Pero hay que decirlo: no tan en absoluto ha carecido de efectos literarios valiosos ese conflicto nuestro, aunque haya sido a través de los géneros más aptos para incorporar en forma directa la emoción de la materia bruta: no sólo los poemas de León Felipe, algunos de los sonetos últimos de Antonio Machado, algunas de las sátiras de Rafael Alberti, alcanzarán, por ejemplo, el nivel clásico. Y sin duda, no sólo la falta del buen escritor en sazón, sino quizá, por encima de todo, las circunstancias (unas circunstancias que, bajo el título de "Para quién escribimos nosotros", procuraba estudiar yo en mi aludido artículo) han impedido que la Guerra Civil, experiencia central de mi generación, ingrese de lleno en la literatura, con toda la pujanza y dignidad que a primera vista le corresponde.

Las novelas que ahora doy al público abordan el pavoroso asunto, y quieren tratarlo -no en vano he dejado transcurrir un decenio antes de intentarlas- en forma tal que excluya todo elemento anecdótico… Pero -me pregunto- ¿será lícito que explique a mis lectores lo que me he propuesto al escribirlas? No ignoro, por supuesto, que el autor de una invención literaria sólo puede declarar sus intenciones, sin juzgar el resultado; y tampoco se me escapa que su interpretación es tan falible como cualquier otra, y no más legítima, pues en la creación artística los propósitos deliberados, aun en el caso de lograrse, lejos de cubrir la plenitud de la obra y agotar su sentido son, cuando más, un buen punto de enfoque para acercarse a ella, y, con frecuencia, mera fuente de confusión. Muchas consideraciones desaconsejan, bien lo sé, tal especie de proemios explicativos. Mas el estado de la literatura es hoy, para quienes escribimos español, tan precario que, a falta de todas las instancias organizadas en un ambiente normal de cultura, no sólo por la necesidad del propio autor, sino hasta por consideración al lector desamparado, debe aquél procurarle las aclaraciones que estén en su mano, y orientarlo algo. ¿Qué tácitos presupuestos lo harían superfluo? Hay que aceptar, pues, la humillación de aparecer quizá como vanidoso o pedante o descarado ponderador de la propia mercadería, por amor a ese servicio.

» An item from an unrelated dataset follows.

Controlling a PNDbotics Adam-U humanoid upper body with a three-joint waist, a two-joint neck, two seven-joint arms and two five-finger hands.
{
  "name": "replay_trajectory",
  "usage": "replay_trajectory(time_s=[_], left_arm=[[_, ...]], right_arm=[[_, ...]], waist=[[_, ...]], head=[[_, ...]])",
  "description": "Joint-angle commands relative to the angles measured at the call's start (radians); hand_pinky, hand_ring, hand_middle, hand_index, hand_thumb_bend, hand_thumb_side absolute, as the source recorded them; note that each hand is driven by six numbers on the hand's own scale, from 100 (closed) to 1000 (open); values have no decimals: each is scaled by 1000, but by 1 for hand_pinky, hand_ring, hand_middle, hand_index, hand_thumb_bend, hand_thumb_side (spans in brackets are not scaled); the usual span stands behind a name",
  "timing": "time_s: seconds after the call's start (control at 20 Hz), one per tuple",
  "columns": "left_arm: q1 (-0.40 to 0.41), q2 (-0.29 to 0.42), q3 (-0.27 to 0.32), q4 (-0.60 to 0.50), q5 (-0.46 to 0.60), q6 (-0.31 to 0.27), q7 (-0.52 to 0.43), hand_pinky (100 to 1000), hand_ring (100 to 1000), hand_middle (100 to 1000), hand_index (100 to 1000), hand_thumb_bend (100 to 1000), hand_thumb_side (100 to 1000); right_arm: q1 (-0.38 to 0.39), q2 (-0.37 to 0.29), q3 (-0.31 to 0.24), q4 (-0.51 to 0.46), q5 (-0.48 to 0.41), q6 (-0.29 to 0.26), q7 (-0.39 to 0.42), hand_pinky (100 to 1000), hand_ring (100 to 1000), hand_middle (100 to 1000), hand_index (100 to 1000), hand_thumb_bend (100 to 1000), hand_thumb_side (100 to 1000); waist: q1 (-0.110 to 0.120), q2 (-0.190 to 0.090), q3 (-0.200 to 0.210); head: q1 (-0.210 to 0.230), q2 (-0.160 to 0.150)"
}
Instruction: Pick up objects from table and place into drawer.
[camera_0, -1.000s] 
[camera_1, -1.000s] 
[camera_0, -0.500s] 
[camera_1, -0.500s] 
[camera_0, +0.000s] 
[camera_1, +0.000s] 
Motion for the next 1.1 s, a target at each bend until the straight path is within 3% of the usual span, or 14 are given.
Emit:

Viene este libro después de Los usurpadores, cuyas piezas proyectan sobre diferentes planos del pasado angustias muy de nuestro tiempo. Las novelas que integran el presente volumen acercan las mismas angustias a la experiencia viva de donde dimanan. Todas ellas contemplan la Guerra Civil española; todas, sí, incluso la primera, "El mensaje", que no alude para nada al conflicto y que hasta se supone discurriendo en época anterior a 1936. Pues el tema de la Guerra Civil es presentado en estas historias bajo el aspecto, permanente de las pasiones que la nutren; pudiera decirse: la Guerra Civil en el corazón de los hombres. De modo que los personajes de esta primera narración, criaturas vulgarísimas, y que ni siquiera pudieron ventear la futura tragedia, la llevaban sin saberlo escondida dentro de sus vidas rutinarias y grises, en la tensión de la envidia sofocada, de la presunción estúpida, del aburrimiento, y también en el ansia de algo extraordinario, grande, de algún asunto susceptible de apasionar, y arrebatar, y encender a todo el pueblo con lo que podría sugerirse que, en un sentido remoto, el nunca descifrado "mensaje" anunciaba eso, la Guerra Civil, y no otra cosa.